Go line by line through the data below, counting each one that has "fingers", and give the final count only.

^^^^^^^^^^^^^^^^

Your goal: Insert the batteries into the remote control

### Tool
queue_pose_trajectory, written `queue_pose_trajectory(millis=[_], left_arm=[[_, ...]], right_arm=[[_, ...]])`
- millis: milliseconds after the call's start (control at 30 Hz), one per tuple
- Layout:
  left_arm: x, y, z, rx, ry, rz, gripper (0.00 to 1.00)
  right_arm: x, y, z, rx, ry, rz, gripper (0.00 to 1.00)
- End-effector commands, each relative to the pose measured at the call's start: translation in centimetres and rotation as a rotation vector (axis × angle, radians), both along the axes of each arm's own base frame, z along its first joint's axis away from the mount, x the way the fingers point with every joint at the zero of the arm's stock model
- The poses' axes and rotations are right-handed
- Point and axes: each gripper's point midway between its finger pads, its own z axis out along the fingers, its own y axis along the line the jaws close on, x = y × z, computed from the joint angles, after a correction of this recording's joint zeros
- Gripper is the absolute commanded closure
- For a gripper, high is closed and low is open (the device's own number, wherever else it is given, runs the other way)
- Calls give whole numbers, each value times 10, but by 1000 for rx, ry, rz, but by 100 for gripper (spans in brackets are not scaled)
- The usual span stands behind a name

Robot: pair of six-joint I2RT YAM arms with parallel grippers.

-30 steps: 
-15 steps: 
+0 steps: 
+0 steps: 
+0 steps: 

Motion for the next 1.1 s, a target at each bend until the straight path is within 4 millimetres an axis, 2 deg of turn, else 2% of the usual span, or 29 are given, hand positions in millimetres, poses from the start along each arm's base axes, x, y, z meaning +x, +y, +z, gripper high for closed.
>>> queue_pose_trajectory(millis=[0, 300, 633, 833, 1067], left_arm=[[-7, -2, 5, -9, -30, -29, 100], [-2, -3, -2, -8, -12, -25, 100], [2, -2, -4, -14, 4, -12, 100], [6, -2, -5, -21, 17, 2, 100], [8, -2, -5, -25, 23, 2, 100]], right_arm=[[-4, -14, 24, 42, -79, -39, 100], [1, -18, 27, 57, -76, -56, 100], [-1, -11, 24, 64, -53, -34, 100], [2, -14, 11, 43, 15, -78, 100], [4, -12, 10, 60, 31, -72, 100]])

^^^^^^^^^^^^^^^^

● RESPONSE AREA: 2